Our hearts have been broken into pieces by our own faults and failings, by those of others and simply by life in a world marred by the ever-continuing ripple effects of original sin.

So, Our Lord invites us at the start of Lent to pick up the pieces of our broken hearts and give them to him.

Then the blood that flowed from his pierced and broken heart can heal our own, restoring wholeness to our hearts.

The message of mercy in those two little words, “even now,” should echo in our hearts all the more during Lent as we live in a world where our increasingly secular culture focuses more and more on sin, but less and less on forgiveness.

It’s important for us parents to foster the message of “even now” in the hearts of our children who are growing up and coming of age in this culture. And Lent is a good time to do this.

We parents know full well from past experience that the bright promises made on Ash Wednesday will be broken sooner or later, probably sooner.

But Our Lord invites us to make these oh-so-fragile resolutions nonetheless because of “even now.” He always has hope in us, even when we don’t have hope in ourselves. And not only does he have hope in us, he offers us his grace to make this Lent more like what he envisions for us, not the jaded view we might have because of the broken Lents of the past.

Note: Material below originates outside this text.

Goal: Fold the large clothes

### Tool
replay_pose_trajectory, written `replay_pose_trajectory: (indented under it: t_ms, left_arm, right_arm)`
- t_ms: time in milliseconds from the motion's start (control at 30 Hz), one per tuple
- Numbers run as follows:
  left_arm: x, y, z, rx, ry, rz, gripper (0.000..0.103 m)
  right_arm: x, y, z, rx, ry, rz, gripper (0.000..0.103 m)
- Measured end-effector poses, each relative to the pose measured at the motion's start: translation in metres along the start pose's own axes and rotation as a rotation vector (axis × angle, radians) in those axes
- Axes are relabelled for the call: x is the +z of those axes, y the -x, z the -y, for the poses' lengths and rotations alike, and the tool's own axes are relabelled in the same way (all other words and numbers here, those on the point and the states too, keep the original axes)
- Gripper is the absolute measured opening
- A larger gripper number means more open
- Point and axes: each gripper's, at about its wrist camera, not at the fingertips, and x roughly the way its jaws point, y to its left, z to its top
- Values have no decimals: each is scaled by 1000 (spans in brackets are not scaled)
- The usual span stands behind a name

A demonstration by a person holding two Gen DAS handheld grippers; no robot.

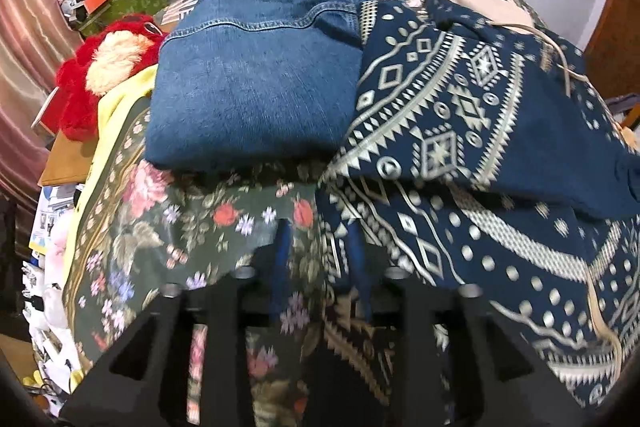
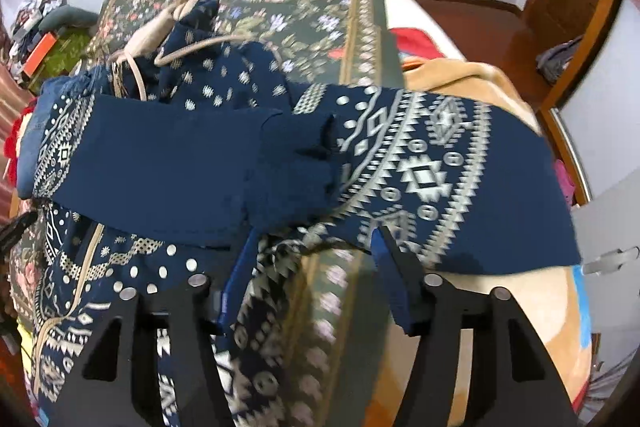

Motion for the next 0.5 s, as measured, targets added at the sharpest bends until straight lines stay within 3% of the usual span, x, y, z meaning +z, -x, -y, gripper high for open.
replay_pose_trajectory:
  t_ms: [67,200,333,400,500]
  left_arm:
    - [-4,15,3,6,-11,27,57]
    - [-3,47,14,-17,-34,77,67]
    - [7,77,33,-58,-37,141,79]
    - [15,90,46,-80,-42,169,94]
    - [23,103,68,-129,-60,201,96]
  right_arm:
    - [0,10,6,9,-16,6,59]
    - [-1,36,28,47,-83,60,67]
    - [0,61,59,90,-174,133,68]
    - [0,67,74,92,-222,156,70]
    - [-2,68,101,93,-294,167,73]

The seeds of such cynicism can be planted in the hearts of our children when they make their own resolutions and fail in carrying them out because, well, they’re broken humans like the rest of us.

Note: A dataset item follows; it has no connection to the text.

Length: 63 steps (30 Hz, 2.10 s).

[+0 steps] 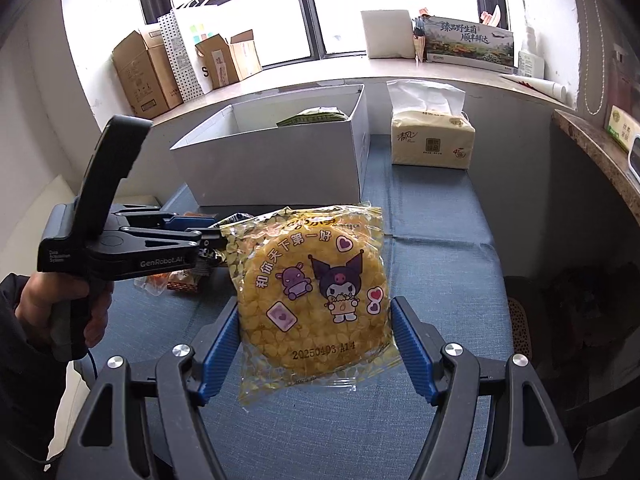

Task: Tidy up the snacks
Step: 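Grasp the round yellow Kuromi cracker bag with the right tool while the left tool grasps the silver chip bag, then carry both bags over the white box and open both tools to release, then grasp the clear jelly cup with the right tool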

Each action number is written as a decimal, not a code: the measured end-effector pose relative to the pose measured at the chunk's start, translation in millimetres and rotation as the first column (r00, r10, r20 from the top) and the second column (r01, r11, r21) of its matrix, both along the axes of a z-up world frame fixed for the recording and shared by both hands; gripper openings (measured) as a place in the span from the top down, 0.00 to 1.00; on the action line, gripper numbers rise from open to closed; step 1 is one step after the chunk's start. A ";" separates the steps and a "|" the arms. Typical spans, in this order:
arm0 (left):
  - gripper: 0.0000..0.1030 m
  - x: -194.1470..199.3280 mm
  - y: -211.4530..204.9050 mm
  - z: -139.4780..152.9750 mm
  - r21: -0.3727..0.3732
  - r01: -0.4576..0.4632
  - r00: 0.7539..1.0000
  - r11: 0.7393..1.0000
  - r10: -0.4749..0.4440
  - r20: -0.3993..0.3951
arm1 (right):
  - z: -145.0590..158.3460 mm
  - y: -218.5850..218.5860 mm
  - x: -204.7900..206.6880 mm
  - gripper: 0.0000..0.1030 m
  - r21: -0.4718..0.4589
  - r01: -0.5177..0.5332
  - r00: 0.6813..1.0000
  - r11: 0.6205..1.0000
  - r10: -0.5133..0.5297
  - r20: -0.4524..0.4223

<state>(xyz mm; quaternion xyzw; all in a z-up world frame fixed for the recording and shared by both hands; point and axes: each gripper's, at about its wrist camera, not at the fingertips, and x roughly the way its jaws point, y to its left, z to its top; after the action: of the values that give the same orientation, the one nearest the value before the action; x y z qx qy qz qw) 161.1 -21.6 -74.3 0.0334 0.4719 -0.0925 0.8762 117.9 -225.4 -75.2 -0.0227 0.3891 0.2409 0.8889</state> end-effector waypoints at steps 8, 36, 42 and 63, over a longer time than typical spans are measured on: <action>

The key for parents, grandparents, teachers and other adults who can form children is to be channels of God’s grace, instilling in them the message of “even now.” Then they can hold on to the hope of a better future for themselves, despite the mistakes they’ve made in the past and in the face of a culture that tells them to give up on hope-filled ideals, shrug their shoulders and give in to sin.

Helping our children to make the message of “even now” their own during Lent is a practice for us to do the same in the bigger moments of life.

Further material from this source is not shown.